I understand the anxiety about lows, because I started out my insulin career with one scary low (caused by a misunderstanding by both me and my doctor) and was scared of insulin for awhile afterwards.
Your idea is good, but I don't know how practical it is. Lows can happen anytime, though our highest concern is usually at night when our blood sugar can drop dangerously low without us being awake to recognize the danger. But you could end up in the "danger zone" at 3AM or 7AM or whenever, and even if you have someone willing to contact you if you don't e-mail or text message them by say 8AM, it could be too late.
But I don't intend to scare you more with that statement. I also live alone. When you have a partner you have back-up to tell you what they see, or wake you up if you are sweating or seem agitated, but living alone it isn't real practical. But that doesn't mean there aren't things you can do to protect yourself. After the scare I mentioned above I thought up some things I could do; some of which I did and have discontinued, some of which I never bothered with as I got more comfortable with my insulin management, some of which I still do.
Most important is for you to test, test, test, especially when you are in the process of changing insulin doses. Have your protocol established for what lows you want to treat (I treat under 60, some people under 70). Have your treatment of choice close by to wherever you are, bed, living room, work, car, etc. When I had the scary low I lived in Guatemala with a winding concrete staircase. If I hadn't had glucose tablets upstairs next to my bed, I wouldn't have made it. Find out how many glucose tablets you need to treat. (They are a lot more reliable than food items, and you won't be tempted to overtreat and then go high). For me I take 2 glucose tabs in my 50s, 3 if I'm lower. I'm an average sized woman. If you're a large guy you may need more. I don't retreat after 15 minutes, but wait closer to 1/2 hour to retest and treat if necessary. The only time I treat higher than 60 is before bed when I like to be at least in the 80s. If you use fast acting insulin (it doesn't sound like you do yet), try to not have fast acting insulin on board when you go to bed. Long acting insulin hits you much more gradually and so is less dangerous.
I strongly recommend you read the book Using Insulin by John Walsh. Those of us on insulin manage our doses 24/7 and we find we don't wait for a doctor to tweak doses. If you are low for 3 days in a row when you get up (I assume you're taking the Lantus at night) try reducing it by a unit or a couple units. Then stay with the lower dose for another three days before you consider more changes. If you are uncomfortable at this point changing your own doses, call your doctor and ask him if you can bring the dose down a bit as you are having lows. Eventually by slow trial and error you will find the right Lantus dose to have you where you'd like to be. If not, some of us have found we need to split our Lantus dose in two so you might talk to your doctor about that. Others have found that Lantus was too hard to dose accurately so we switched to Levemir which seems to have a smoother action for many of us (in two doses).

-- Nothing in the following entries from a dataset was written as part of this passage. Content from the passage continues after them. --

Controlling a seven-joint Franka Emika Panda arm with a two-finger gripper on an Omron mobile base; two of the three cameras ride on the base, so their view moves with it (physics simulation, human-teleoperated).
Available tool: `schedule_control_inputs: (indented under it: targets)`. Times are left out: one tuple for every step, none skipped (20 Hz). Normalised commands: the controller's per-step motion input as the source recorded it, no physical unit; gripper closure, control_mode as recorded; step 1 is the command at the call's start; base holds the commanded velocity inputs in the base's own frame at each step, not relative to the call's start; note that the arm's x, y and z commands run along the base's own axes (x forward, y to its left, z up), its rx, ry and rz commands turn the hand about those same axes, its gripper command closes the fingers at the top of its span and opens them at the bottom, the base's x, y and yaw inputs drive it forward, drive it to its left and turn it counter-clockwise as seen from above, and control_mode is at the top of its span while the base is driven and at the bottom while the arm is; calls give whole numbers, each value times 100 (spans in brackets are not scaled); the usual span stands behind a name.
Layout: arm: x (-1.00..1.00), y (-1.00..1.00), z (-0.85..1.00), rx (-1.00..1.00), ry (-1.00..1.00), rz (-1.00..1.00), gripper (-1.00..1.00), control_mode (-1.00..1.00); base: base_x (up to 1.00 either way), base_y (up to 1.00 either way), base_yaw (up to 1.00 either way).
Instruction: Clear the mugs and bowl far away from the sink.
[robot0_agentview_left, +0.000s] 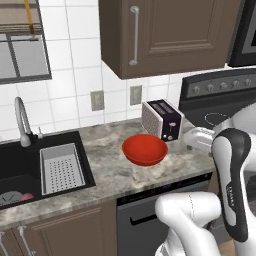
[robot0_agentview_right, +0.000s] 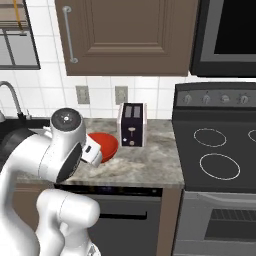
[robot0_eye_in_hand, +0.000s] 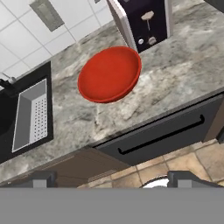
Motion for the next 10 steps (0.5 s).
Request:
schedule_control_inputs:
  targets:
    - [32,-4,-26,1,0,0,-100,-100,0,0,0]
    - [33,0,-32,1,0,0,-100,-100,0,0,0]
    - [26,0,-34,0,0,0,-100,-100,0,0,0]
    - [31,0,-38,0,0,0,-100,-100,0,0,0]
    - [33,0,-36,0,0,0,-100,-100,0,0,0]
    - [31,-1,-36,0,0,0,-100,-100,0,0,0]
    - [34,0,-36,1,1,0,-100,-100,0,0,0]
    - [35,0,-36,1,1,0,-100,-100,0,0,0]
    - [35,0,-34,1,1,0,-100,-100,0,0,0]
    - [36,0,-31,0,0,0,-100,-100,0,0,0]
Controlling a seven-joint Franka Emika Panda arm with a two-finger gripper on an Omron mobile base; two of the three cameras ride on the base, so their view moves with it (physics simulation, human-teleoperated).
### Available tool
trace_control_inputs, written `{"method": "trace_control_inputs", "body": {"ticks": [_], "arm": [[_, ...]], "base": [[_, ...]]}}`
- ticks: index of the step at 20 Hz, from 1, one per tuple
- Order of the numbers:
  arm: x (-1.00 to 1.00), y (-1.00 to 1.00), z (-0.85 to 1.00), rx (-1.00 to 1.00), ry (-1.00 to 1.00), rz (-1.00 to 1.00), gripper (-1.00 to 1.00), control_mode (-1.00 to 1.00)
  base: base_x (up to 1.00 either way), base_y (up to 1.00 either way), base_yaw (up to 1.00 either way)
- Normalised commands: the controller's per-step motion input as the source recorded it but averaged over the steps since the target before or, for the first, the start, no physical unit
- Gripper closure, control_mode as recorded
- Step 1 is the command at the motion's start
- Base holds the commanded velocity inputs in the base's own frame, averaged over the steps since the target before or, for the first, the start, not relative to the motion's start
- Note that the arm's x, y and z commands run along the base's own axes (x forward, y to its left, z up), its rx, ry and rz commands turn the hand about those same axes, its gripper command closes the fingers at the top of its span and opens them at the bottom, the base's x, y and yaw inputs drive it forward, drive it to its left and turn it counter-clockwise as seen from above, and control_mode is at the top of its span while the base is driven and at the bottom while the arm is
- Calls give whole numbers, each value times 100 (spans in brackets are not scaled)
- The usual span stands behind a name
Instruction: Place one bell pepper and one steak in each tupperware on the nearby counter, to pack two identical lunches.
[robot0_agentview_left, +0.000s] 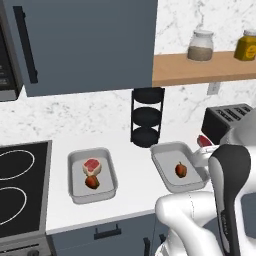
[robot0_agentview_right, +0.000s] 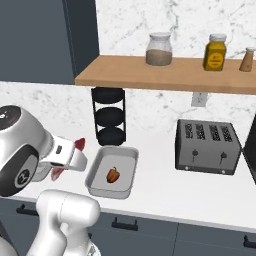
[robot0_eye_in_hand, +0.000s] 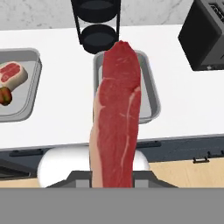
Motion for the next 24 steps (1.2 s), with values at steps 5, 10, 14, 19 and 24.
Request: {"method": "trace_control_inputs", "body": {"ticks": [5, 10, 14, 19, 24], "arm": [[28, 10, -19, 0, 0, 0, 100, -100], [35, 0, -45, 0, 0, 0, 100, -100], [89, -2, -55, 0, 0, 0, 100, -100], [76, 0, -72, 0, 0, -1, 100, -100], [68, -5, -61, 1, 0, -4, 100, -100]], "base": [[0, 0, 0], [0, 0, 0], [0, 0, 0], [0, 0, 0], [0, 0, 0]]}}
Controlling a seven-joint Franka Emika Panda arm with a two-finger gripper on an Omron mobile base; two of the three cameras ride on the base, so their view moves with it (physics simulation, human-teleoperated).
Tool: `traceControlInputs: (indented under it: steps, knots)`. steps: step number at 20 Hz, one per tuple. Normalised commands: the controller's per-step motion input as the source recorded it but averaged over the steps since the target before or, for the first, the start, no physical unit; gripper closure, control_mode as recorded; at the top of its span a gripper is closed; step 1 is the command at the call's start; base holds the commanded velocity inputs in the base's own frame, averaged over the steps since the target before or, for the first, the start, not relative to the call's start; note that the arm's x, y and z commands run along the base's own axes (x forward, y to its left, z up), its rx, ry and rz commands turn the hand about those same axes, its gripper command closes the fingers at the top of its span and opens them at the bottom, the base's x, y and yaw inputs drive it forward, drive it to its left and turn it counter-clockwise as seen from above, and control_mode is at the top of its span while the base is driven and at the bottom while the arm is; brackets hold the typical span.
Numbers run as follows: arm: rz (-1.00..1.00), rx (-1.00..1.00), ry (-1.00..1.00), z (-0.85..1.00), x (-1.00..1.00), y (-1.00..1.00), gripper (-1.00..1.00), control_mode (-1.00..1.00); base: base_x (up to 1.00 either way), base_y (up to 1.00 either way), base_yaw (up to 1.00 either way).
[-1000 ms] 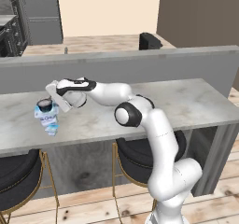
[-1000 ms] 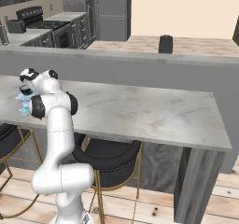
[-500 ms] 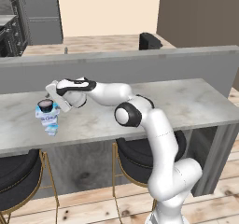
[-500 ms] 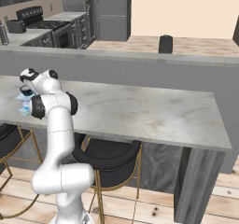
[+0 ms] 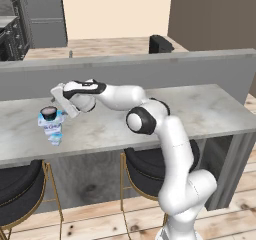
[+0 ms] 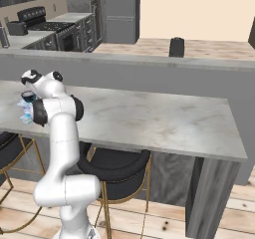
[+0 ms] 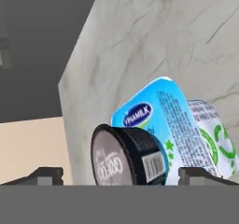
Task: Stack the yogurt containers by placing the smaller containers on top of the larger containers.
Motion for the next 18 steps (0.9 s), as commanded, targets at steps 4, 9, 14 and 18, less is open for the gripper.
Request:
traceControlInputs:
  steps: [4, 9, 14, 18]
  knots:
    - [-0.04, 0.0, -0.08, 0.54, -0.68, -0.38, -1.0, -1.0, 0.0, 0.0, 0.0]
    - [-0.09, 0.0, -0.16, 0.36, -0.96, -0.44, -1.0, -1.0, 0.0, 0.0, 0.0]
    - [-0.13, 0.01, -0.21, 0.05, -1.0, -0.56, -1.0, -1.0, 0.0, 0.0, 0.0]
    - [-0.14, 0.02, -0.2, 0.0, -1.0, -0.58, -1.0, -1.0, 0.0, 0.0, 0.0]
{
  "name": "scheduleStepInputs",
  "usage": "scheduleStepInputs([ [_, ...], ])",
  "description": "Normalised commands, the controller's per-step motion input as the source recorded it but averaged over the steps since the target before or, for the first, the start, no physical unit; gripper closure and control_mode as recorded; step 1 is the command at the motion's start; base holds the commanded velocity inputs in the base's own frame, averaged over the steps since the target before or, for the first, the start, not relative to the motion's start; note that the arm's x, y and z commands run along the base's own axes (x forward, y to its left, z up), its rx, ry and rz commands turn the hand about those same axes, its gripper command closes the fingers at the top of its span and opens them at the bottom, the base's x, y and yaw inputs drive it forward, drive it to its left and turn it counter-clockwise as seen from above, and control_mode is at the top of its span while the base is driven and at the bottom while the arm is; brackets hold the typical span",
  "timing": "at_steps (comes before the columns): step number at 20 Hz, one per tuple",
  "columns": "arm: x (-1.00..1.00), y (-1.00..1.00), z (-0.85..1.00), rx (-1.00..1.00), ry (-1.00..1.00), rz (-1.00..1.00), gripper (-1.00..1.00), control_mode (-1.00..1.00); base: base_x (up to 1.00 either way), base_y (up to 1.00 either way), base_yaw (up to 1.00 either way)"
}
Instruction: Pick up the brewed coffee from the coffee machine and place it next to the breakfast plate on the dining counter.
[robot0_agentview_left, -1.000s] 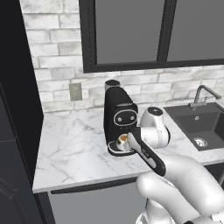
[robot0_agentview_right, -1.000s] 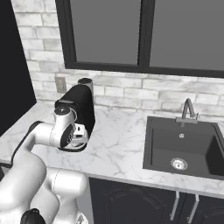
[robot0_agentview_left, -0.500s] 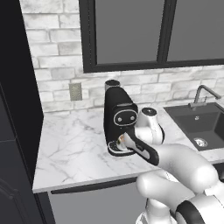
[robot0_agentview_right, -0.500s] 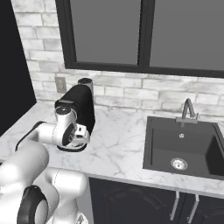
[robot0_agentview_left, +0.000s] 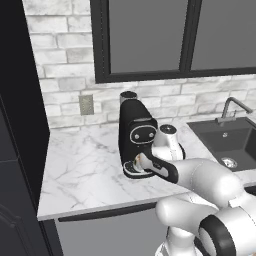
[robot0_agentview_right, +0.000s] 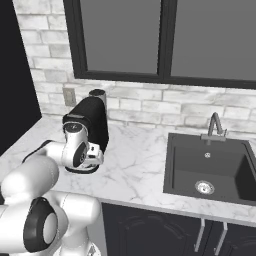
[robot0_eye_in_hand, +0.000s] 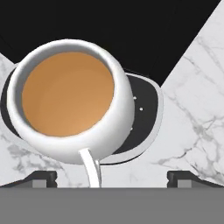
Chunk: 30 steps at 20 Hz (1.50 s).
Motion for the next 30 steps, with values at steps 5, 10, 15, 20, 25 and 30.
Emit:
scheduleStepInputs([
  [5, 0.00, 0.00, -0.23, 0.00, -0.09, 0.02, -1.00, -1.00, 0.00, 0.00, 0.00],
  [10, 0.00, 0.00, -0.28, 0.00, -0.10, 0.04, -1.00, -1.00, 0.00, 0.00, 0.00],
  [15, 0.00, -0.01, -0.23, 0.00, -0.04, 0.04, 1.00, -1.00, 0.00, 0.00, 0.00],
  [20, 0.00, -0.02, -0.01, 0.00, 0.00, 0.01, 1.00, -1.00, 0.00, 0.00, 0.00],
  [25, 0.00, 0.00, 0.00, 0.00, 0.00, 0.00, 1.00, -1.00, 0.00, 0.00, 0.00],
  [30, 0.00, -0.01, 0.00, 0.00, 0.00, 0.00, 1.00, -1.00, 0.00, 0.00, 0.00],
])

Trial and error, trial and error! But testing is the key. As you become aware of what your particular low symptoms are you will recognize lows and can treat before it gets dangerously low. Until you feel confident you can keep your bedtime number higher, say over 100. Many Type 2's are told you only need test once a day. This is ridiculous for anyone, but especially for someone on insulin. Testing will keep you safe, especially until you both stabilize your insulin doses and get more familiarity and confidence. If you don't get prescribed enough test strips, implore your doctor to over-ride insurance regs and give you more - if you can afford it you can buy them over the counter or even on e-bay.
As someone who lives alone these are the things I'd recommend for now. Down the road you might want to talk with your doctor about putting you on a basal/bolus regimen if you are having highs 2 hours after meals. If you try and reduce mealtime highs with just basal insulin you risk going low at other times.
Oh and on the list of things I thought about but didn't do was getting a CGM. CGM's are good for letting you know which way your blood sugar is trending. So, if fore instance you are 80 at bedtime and going up -cool, but 80 and going sharply down might mean you need to do something. CGM's are another reassuring device, though probably overkill for someone just on Lantus. Why did I never get one? I learned enough to reassure myself about lows and I decided I obsess enough about my blood sugar and it would just drive me nuts. But if your'e interested, plenty of people on here use them.
Finally - and this I did do. Down the road, when you have been on a basal/bolus regimen awhile you might consider a pump. It is a lot easier to regulate your basal levels when you can increase or decrease them by the tiniest amounts and have different levels for times of day as needed. It isn't easy, though to get a pump as a type 2.
Do get the Walsh book and don't hesitate to ask more questions as you go along. Lots of knowledgeable people here.